Actually, snap was harder to remove in the previous release: you had to rebuild certain packages (actually, just pulseaudio, so it only matters for desktops) to get rid of the dependency, but it seems now that it's just a couple of apt commands, so you have to give Canonical credits for making it easier.

2 comments

Now, this is embarassing, here the list of reverse dependencies on snapd:

  python3-ubuntu-image
  xubuntu-desktop
  xubuntu-core
  vanilla-gnome-desktop
  ubuntustudio-desktop-core
  ubuntustudio-desktop
  ubuntukylin-desktop
  ubuntu-unity-desktop
  ubuntu-snappy-cli
  ubuntu-snappy
  ubuntu-mate-desktop
  ubuntu-mate-core
  ubuntu-core-launcher
  ubuntu-budgie-desktop
  snapd-xdg-open
  snapcraft
  snap-confine
  qml-module-snapd
  plasma-discover-backend-snap
  lxd
  lubuntu-desktop
  libsnapd-qt1
  kubuntu-desktop
  ember
  cyphesis-cpp
  chromium-browser
  ubuntu-server
  ubuntu-desktop-minimal
  ubuntu-desktop
  ubuntu-core-snapd-units
  livecd-rootfs
  maas
  apparmor
  libsnapd-glib1
  gnome-software-plugin-snap
  command-not-found
Any of these packages is going to pull snapd in if installed. Soon after writing the above comment, I decided to install chromium, and ... snapd got installed as well as a result. I guess I should double check each claim I am about to make, BEFORE making it.

sigh...

Edit: Please note that many of these are "leaf" packages, by which I mean that no other packages depend on them.

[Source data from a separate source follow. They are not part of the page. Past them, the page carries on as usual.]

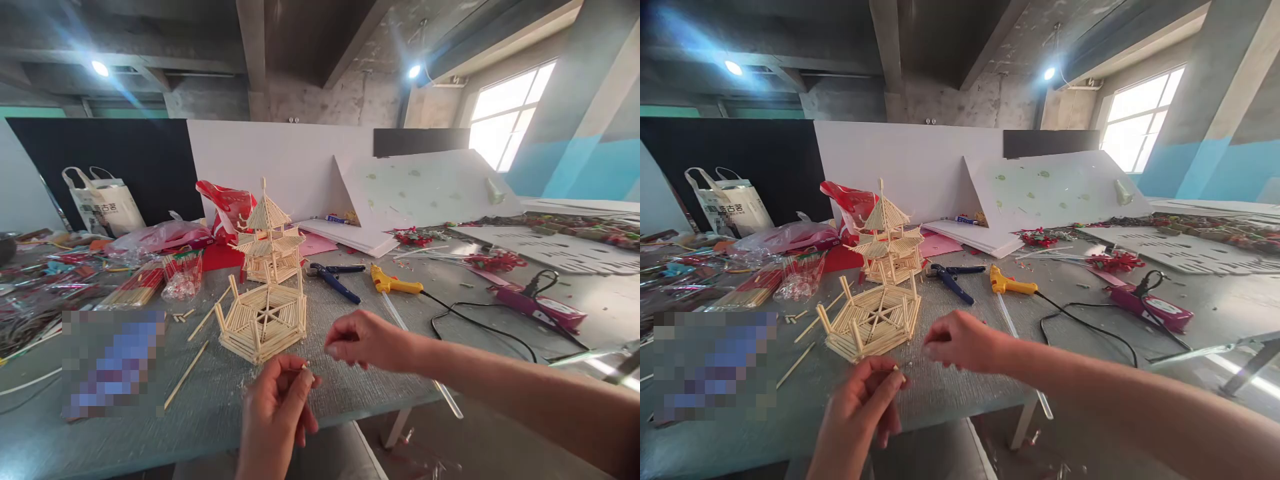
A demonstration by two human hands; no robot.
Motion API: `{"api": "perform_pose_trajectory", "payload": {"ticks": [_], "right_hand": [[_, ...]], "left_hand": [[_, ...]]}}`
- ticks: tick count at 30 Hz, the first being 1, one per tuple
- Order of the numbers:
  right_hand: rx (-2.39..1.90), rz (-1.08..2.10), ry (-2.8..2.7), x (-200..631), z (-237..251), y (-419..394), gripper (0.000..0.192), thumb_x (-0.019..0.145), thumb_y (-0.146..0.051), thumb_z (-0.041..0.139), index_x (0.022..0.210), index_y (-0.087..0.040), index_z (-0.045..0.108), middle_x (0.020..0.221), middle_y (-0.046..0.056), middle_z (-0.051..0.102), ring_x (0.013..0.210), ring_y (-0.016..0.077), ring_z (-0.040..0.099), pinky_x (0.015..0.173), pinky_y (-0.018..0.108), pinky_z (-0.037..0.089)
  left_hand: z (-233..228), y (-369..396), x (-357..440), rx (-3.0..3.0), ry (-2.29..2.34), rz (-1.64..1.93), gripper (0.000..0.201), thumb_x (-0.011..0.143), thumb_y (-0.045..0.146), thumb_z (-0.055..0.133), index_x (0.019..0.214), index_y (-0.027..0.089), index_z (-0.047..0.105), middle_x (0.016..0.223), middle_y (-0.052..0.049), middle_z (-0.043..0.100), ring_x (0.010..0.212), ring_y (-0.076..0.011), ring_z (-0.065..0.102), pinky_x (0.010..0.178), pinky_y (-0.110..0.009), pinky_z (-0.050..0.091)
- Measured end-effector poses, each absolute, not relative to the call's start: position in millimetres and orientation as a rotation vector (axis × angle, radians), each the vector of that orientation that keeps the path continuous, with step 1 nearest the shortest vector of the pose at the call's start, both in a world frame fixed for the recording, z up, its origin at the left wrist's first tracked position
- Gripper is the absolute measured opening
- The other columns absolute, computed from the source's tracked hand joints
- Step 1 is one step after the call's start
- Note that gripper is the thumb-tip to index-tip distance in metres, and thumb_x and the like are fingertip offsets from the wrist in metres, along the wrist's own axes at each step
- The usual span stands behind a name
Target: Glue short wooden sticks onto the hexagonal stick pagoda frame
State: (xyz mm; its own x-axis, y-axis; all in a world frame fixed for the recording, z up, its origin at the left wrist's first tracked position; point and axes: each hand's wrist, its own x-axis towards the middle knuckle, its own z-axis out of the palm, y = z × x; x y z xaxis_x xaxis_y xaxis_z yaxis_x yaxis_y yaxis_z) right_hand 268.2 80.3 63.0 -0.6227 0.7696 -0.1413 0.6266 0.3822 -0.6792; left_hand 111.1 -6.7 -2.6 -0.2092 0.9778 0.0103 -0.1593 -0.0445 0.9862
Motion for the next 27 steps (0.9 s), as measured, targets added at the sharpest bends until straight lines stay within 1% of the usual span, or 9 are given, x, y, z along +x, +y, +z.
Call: {"api": "perform_pose_trajectory", "payload": {"ticks": [2,3,5,9,14,17,20,24,27], "right_hand": [[-1.151,1.357,-2.309,259.1,59.1,65.6,0.020,0.074,-0.030,0.053,0.080,-0.014,0.062,0.061,-0.001,0.055,0.049,0.0069,0.045,0.042,0.017,0.037],[-1.120,1.442,-2.249,256.4,58.2,61.3,0.018,0.073,-0.029,0.054,0.078,-0.014,0.062,0.063,-0.001,0.056,0.048,0.0063,0.044,0.042,0.016,0.037],[-1.104,1.526,-2.179,253.7,58.5,58.1,0.016,0.071,-0.027,0.055,0.075,-0.013,0.061,0.066,0.000,0.059,0.046,0.0048,0.043,0.040,0.016,0.035],[-1.115,1.751,-2.005,254.5,61.9,62.2,0.015,0.067,-0.026,0.058,0.072,-0.012,0.062,0.064,-0.001,0.059,0.042,0.0035,0.041,0.037,0.016,0.032],[-1.193,2.091,-1.764,256.5,56.9,67.0,0.015,0.063,-0.026,0.063,0.068,-0.012,0.061,0.055,-0.003,0.053,0.041,0.0041,0.041,0.032,0.015,0.028],[-1.220,2.122,-1.643,255.0,47.8,66.0,0.015,0.063,-0.027,0.062,0.062,-0.013,0.056,0.046,-0.005,0.046,0.038,0.0043,0.039,0.031,0.014,0.024],[-1.205,2.089,-1.607,252.6,40.9,61.4,0.018,0.063,-0.029,0.062,0.059,-0.014,0.052,0.043,-0.005,0.045,0.036,0.0038,0.036,0.031,0.015,0.022],[-1.181,2.024,-1.694,251.5,39.5,54.4,0.018,0.065,-0.031,0.061,0.063,-0.013,0.056,0.043,-0.006,0.044,0.035,0.0033,0.035,0.030,0.015,0.024],[-1.227,1.952,-1.769,253.0,39.8,60.1,0.015,0.065,-0.028,0.061,0.067,-0.013,0.058,0.045,-0.006,0.045,0.036,0.0031,0.035,0.031,0.014,0.025]], "left_hand": [[-3.0,-6.2,116.0,1.017,1.186,1.442,0.029,0.070,0.042,0.062,0.081,0.018,0.051,0.064,0.001,0.063,0.032,-0.0054,0.047,0.029,-0.015,0.029],[-3.1,-6.1,117.6,1.023,1.165,1.439,0.029,0.071,0.042,0.062,0.081,0.018,0.051,0.063,0.002,0.063,0.032,-0.0054,0.047,0.028,-0.015,0.029],[-3.0,-5.9,119.8,1.029,1.137,1.433,0.028,0.071,0.042,0.062,0.081,0.018,0.051,0.060,0.003,0.062,0.032,-0.0054,0.047,0.028,-0.014,0.029],[-3.0,-6.8,122.0,1.043,1.129,1.441,0.029,0.073,0.043,0.060,0.084,0.018,0.051,0.056,0.004,0.059,0.032,-0.0060,0.046,0.029,-0.015,0.032],[-5.5,-9.9,124.0,1.067,1.129,1.440,0.028,0.074,0.043,0.059,0.084,0.017,0.055,0.062,0.001,0.062,0.035,-0.0064,0.048,0.031,-0.017,0.035],[-7.4,-11.3,122.8,1.091,1.120,1.434,0.028,0.073,0.041,0.061,0.088,0.017,0.057,0.063,0.002,0.061,0.039,-0.0073,0.049,0.034,-0.017,0.038],[-8.6,-12.2,120.0,1.114,1.144,1.421,0.029,0.071,0.039,0.063,0.091,0.018,0.058,0.065,0.002,0.062,0.043,-0.0078,0.051,0.036,-0.016,0.038],[-12.7,-13.0,117.7,1.257,1.254,1.415,0.022,0.074,0.038,0.060,0.088,0.020,0.060,0.065,0.001,0.064,0.045,-0.0082,0.052,0.039,-0.017,0.039],[-19.3,-13.5,116.7,1.388,1.362,1.491,0.022,0.075,0.037,0.059,0.092,0.023,0.061,0.068,0.001,0.066,0.051,-0.0098,0.056,0.045,-0.018,0.045]]}}
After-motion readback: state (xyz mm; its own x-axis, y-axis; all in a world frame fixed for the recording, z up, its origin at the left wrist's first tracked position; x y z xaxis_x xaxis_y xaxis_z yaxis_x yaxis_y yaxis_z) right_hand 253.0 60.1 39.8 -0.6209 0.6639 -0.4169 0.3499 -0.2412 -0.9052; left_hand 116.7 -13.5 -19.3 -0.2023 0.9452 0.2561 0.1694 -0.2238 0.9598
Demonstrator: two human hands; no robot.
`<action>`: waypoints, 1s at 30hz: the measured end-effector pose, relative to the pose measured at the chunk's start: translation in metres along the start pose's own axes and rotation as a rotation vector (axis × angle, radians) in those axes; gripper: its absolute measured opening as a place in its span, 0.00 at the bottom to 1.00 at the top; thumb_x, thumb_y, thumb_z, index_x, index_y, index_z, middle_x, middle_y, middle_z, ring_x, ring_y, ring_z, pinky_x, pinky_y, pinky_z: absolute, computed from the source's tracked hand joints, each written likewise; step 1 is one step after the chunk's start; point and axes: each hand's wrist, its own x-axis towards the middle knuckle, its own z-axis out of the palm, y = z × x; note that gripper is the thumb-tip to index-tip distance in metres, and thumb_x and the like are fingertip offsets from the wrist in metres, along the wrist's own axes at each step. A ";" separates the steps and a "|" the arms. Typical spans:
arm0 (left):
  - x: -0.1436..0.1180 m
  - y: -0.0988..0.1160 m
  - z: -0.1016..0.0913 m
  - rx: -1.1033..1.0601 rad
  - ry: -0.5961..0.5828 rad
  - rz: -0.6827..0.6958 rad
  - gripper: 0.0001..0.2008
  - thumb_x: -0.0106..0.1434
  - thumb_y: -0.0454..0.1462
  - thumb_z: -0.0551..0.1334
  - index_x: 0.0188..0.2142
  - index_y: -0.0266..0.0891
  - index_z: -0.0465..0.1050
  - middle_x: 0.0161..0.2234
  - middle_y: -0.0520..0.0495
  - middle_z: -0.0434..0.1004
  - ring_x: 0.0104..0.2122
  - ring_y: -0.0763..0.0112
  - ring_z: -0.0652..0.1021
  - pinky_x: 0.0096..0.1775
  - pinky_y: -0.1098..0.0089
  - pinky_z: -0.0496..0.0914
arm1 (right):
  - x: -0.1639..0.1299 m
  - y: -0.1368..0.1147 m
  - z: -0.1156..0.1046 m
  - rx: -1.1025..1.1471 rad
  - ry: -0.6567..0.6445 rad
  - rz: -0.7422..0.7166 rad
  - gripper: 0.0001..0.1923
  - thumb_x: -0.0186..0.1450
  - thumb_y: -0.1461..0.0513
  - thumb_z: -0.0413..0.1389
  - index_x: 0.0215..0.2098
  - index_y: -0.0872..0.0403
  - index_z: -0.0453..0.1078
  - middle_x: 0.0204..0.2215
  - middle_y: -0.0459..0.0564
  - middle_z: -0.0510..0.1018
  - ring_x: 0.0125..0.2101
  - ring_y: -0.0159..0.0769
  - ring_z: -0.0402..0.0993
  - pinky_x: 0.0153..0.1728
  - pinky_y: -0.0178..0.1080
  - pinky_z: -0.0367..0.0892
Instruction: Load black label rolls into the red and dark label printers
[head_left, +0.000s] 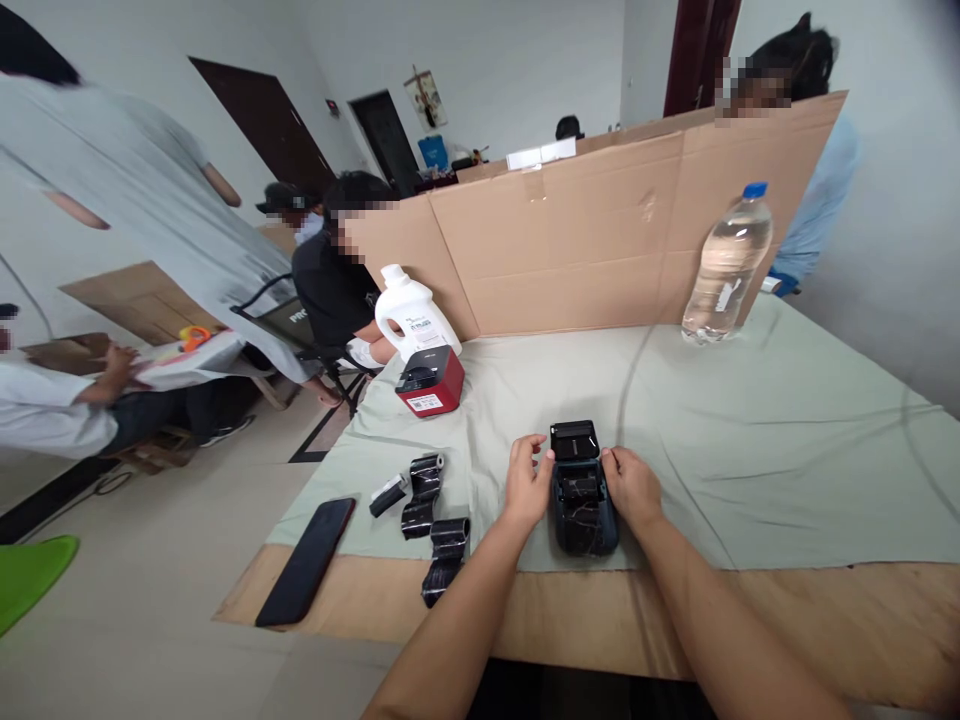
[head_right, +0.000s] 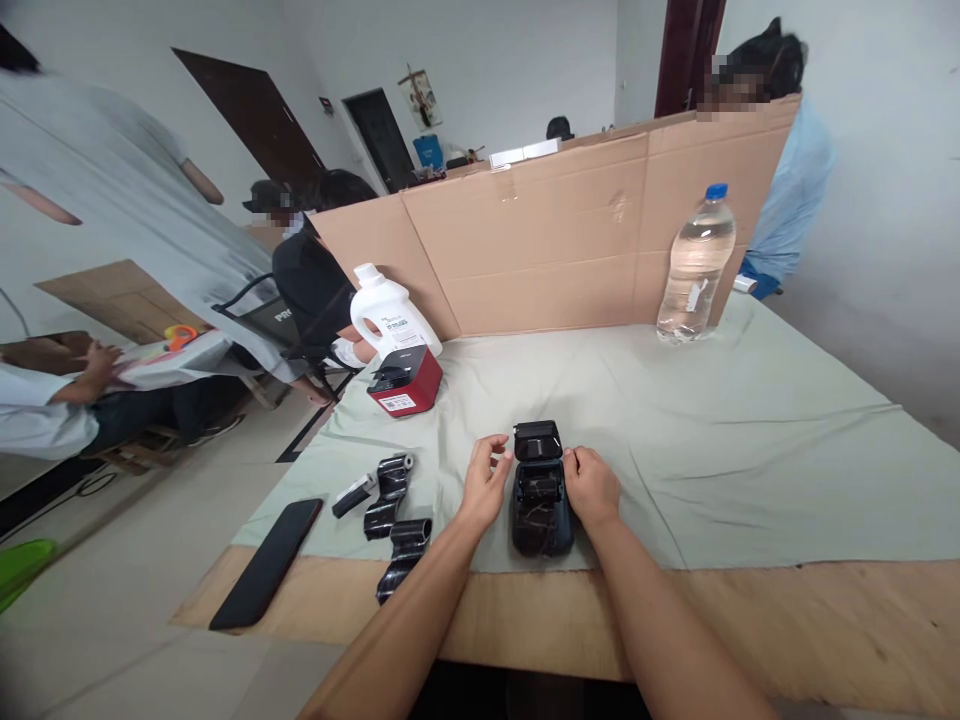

> Now, this is embarassing, here the list of reverse dependencies on snapd:

Not at my computer now, but that cannot be correct. Could recommended packages be included in that list?

I did apt-purge snapd on my xubuntu 20.04 and it did not pull out anything unrelated.

When you install something later an it tries to pull in something later you can always try --no-install-recommends.

In the worst case there is eqivs https://wiki.debian.org/Packaging/HackingDependencies but it has been 3+ years that I needed to use that the last time.

Many of those are also the main meta packages for specific flavors.
Which means that removing them (when removing snapd) doesn't matter much.
Can't you hold snapd, and then install with force-depends?
Give them credits to fix what they have broken?
Well, tbh, that sounds a bit far fetched. I meant that we should cut them some slack (English is not my first language).

That being said, it's not as bright as I thought it was - see my other comment.

It's not broken. People prefer not to use snap and want to remove it. But overall snap works, and apps installed via snap work.